Saturday, October 17, 2009

Response to Robert Frank Show

The Met’s exhibition “Looking in: Robert Frank’s The Americans”, honoring the 50th anniversary of the publication The Americans, truly captured the importance and timelessness of the art of photography. The social commentary as well as the satire displayed in Frank’s photographs show how forward thinking he was as his images still speak to the contemporary American. Secondly, his work is supported by the abundant didactic information—letters, contact sheets, work prints—that accompany the 83 sequential photographs, all indispensible to the publication.

A Guggenheim Fellowship enabled Robert Frank to create this body of work, that being his quest to "photograph freely throughout the United States" and "make a broad voluminous picture record of things American." He did this driving around the United States, in the mid 1950’s, accompanied only by his trusty Leica.

To read the actual letters exchanged between Walker Evans and Robert Frank discussing his application for the Guggenheim grant was one of the most fascinating parts of the exhibition. Frank’s reasoning for wanting to go on this journey seemed so amateur. If a fellow student would propose something similar, using comparable wording, I feel it would undoubtedly be rejected. It makes you wonder, in retrospect, if there were ever a more worthy project and also what other projects were being considered at the time. I might assume one of the main reasons he was granted the Fellowship was because, with Evans, his friend and mentor, playing a key role in the FSA, it seemed that a recommendation from him secured the fellowship.

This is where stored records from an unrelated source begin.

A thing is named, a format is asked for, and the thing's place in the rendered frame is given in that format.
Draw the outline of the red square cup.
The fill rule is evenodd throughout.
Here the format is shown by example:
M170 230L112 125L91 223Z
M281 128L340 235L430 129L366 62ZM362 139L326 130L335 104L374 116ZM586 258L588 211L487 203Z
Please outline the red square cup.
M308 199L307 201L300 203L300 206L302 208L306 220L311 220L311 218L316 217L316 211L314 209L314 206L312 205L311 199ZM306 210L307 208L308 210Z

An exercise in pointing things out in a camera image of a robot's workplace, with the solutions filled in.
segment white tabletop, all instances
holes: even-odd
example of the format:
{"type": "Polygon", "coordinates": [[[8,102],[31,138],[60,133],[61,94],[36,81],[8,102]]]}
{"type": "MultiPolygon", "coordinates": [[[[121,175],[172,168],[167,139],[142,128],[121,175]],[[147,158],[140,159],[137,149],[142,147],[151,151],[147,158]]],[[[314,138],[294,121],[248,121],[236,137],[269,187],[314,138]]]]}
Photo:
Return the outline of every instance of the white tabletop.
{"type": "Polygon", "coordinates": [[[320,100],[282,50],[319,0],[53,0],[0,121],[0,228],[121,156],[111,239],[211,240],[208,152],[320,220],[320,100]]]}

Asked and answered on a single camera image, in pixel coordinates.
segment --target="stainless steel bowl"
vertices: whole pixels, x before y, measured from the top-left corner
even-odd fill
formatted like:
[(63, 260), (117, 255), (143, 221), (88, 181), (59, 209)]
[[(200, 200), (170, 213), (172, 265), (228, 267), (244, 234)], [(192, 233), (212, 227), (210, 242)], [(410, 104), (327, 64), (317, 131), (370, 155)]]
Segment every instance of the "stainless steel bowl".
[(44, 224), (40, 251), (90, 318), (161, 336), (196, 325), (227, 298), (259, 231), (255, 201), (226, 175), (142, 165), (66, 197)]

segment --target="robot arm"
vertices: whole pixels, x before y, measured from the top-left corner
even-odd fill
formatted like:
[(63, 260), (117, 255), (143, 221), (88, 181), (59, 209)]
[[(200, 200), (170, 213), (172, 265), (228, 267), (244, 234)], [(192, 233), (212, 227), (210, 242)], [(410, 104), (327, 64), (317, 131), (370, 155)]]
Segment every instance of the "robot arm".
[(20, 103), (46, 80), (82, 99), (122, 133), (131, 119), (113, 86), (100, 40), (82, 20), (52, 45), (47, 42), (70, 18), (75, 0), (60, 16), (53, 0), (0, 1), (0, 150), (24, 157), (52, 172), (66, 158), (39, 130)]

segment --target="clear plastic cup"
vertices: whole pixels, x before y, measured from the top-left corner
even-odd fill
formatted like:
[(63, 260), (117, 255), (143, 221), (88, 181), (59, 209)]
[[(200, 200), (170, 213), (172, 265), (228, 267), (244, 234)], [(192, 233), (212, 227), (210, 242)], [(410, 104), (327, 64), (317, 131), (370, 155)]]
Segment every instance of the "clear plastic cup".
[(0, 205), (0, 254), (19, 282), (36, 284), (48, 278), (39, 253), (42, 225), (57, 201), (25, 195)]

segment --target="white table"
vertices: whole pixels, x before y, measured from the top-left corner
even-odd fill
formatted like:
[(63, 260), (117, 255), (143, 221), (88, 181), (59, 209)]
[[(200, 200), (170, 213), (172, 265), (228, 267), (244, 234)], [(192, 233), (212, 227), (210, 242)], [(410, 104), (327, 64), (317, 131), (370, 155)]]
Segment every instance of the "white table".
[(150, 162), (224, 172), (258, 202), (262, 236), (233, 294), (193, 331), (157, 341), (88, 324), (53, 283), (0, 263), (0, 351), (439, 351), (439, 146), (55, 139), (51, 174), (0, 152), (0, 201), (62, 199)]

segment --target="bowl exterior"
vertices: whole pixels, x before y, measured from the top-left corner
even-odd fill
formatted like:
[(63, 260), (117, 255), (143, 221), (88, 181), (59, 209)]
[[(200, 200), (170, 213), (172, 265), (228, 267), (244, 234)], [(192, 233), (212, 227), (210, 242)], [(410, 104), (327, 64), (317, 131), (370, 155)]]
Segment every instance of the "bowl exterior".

Upon examination of many of Frank’s photographs, I found myself thinking of Henri Cartier-Bresson’s coined term: “The Decisive Moment,” which he defined as "The simultaneous recognition, in a fraction of a second, of the significance of an event as well as of a precise organization of forms which give that event its proper expression.” Although Frank’s work is more journalistic than Cartier-Bresson’s, I feel that he was able to capture “The Decisive Moment” just as well. Photographs like that of the waitress in the diner with the Santa Claus ornament hung above her head, the iconic trolley image pre Rosa Parks, as well as the African American caretaker holding the porcelain baby, all evoke this notion of capturing a moment. This concept is the gift of photography, the magic that occurs with the click of the shutter. With these photographs, he was making a comment on society, whether: presenting the timely issue of Racial Segregation, the waitress at the local diner – tired and lonely, Consumerism expressed by the bouquet of cheap fake flowers at a cemetery, where sorrow is measured materialistically, or the Environment with his photograph of the gas station in Santa Fe, New Mexico where in it. he satirically comments on the double entendre of the word SAVE. Just like Cartier-Bresson, Frank fell upon these images.

An interesting thing to ponder—something we similarly do when analyzing literature—is are we as viewers creating, through interpretation, meanings for these photographs that didn’t exist when Frank originally took them? I believe our society feels the need to qualify and so maybe it is a little bit of both. Frank probably took some images where upon clicking the shutter he knew he had captured that moment, and fell upon others later when closely examining his contact sheets. Only he would know for certain.